The problem of depth dependence of the magnetization tilt angle θ(z) is solved analytically for an exchange-coupled ferromagnet with dipole energy, applied field, and surface anisotropy ${\mathit{K}}_{\mathit{s}}$. For ${\mathit{K}}_{\mathit{s}}$≤(π${\mathit{M}}^2$A${)}^{1/2}$=${\mathit{K}}_{\mathit{c}}$, the surface magnetization direction remains in the plane, ${\mathrm{\theta }}_{\mathit{s}}$=θ(0)=π/2. For ${\mathit{K}}_{\mathit{s}}$≥${\mathit{K}}_{\mathit{c}}$, the magnetization vector moves out of the surface, initially with d${\mathrm{\theta }}_{\mathit{s}}$/${\mathit{dK}}_{\mathit{s}}$=-∞, then slowly approaches ${\mathrm{\theta }}_{\mathit{s}}$=0 as ${\mathit{K}}_{\mathit{s}}$ approaches infinity.

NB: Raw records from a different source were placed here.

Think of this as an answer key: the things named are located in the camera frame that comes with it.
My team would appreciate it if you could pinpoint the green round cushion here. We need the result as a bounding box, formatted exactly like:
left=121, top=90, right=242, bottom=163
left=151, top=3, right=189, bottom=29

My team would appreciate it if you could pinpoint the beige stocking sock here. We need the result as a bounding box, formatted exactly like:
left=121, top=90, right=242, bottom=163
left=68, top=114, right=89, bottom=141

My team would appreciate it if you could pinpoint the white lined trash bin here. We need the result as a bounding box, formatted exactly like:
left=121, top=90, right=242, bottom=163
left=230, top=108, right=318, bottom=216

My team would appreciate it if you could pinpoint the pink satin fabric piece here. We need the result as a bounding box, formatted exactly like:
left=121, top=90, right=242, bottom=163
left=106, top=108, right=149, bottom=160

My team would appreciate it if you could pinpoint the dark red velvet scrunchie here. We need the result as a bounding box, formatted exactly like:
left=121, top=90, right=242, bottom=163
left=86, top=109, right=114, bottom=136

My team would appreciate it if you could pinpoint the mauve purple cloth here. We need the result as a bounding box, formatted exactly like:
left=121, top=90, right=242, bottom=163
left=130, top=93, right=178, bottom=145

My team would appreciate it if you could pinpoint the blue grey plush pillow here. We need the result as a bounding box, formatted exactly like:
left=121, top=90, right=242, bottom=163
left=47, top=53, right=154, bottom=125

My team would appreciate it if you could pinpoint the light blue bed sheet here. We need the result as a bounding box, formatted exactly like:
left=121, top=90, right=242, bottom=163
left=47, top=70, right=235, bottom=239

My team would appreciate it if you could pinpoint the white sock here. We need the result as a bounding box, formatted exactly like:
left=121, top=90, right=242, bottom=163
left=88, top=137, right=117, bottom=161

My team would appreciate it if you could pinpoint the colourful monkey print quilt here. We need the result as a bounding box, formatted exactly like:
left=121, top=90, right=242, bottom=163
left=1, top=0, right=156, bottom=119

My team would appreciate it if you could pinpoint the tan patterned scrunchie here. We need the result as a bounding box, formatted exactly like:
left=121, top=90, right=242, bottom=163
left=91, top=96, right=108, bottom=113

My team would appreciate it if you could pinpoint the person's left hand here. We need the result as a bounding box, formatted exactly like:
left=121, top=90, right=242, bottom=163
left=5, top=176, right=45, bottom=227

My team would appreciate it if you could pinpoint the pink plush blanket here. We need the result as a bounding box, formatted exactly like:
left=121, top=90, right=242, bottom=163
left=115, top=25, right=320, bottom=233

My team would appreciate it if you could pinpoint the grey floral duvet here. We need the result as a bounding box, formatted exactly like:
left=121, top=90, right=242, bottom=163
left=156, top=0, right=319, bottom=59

For Fe, ${\mathit{K}}_{\mathit{c}}$ is of order 4 erg/${\mathrm{cm}}^2$. The results indicate that a perpendicular component of magnetization at the surface relaxes to its bulk in-plane orientation over a distance that is generally much shorter than the bulk domain-wall width. The surface remanence and initial susceptibility of the surface magnetization for in-plane applied field are calculated and provide useful expressions for interpreting experimental results. The experimentally measured surface magnetization increases linearly with probe sensitivity depth.